Relativamente ao som, a música é razoável, adequada também, mas o seu uso é insípido: existem silêncios que caem muito mal no ritmo do jogo. Já os efeitos sonoros são muito bons e até mesmo distintos, como se verifica  nas portas ou nos sons das patas, no entanto, há, no início, sons de passos dessincronizados com a passada. As prestações vocais desenrascam, mas são afetadas pelas pausas exageradas entre falas, que, mesmo sendo propositadas para não exigirem tanta atenção durante a jogabilidade concomitante, não caem bem. As falas dos insetos, que usam uma língua inventada que mistura palavras alemãs, inglesas e eslavas e estão distorcidas para parecerem asquerosas, são cansativas porque há bastante diálogo com esse efeito.

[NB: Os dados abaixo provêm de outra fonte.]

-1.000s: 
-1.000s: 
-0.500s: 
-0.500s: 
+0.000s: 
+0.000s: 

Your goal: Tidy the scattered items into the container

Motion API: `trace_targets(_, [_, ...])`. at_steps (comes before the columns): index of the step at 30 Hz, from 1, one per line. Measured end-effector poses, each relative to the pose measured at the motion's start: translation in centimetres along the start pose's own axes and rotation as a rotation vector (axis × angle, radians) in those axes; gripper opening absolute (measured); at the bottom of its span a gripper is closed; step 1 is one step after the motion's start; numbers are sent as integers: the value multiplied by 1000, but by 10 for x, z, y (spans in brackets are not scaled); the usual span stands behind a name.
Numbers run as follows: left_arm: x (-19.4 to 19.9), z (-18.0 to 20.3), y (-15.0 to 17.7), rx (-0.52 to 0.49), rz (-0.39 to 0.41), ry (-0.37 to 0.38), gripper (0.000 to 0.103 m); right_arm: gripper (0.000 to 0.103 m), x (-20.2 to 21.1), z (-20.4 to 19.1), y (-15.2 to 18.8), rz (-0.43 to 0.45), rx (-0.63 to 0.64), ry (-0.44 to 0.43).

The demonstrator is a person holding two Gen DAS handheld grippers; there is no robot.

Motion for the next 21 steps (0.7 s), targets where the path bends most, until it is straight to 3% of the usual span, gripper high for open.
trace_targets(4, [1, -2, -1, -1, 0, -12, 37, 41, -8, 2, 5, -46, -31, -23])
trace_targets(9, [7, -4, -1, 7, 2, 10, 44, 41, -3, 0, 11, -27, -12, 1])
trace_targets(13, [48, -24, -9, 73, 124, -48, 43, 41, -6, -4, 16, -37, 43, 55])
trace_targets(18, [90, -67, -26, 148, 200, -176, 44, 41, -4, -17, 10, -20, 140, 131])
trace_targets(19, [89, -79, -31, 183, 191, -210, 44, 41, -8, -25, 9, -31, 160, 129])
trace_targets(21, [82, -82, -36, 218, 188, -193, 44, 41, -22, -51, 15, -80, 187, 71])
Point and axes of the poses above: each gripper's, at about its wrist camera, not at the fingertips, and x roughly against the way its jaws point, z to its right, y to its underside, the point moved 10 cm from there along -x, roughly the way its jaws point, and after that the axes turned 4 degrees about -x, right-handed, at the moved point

Tal como Jorge Luis Borges (Tlön: The Misty Story, Library of Blabber ou Intimate, Infinite), Kafka está a tornar-se numa influência regular (The Franz Kafka Videogame é reminiscente), mas transportar a deslumbrante simplicidade do escritor da Boémia para o palco complexo deste meio não é fácil. Esta aventura kafkiana é, ironicamente, mais valiosa no que tem a oferecer no design de níveis, jogabilidade e direção artística do que propriamente na narrativa de inspiração literária e abordagem dos temas análogos.  O que mais prejudica o jogo é aquilo que é suposto defini-lo: Kafka. O bizarro e o surreal são manejados demasiado timidamente e ancorados com frequência ao mundo concreto do jogo. Metamorphosis não parece uma ideia completa, uma jornada planeada com princípio, meio e fim e uma mensagem firme, mas sim uma ideia engraçada que se perdeu no caminho, preenchendo os vazios entre os seus nódulos mais definidos com improvisações forçadas, o que explica o final abrupto. Apesar das limitações, Metamorphosis é uma boa experiência e navegar o mar de burocracia e absurdismo kafkiano não deixa de ser um prazer devido à jogabilidade entusiasmante e aos visuais atrativos.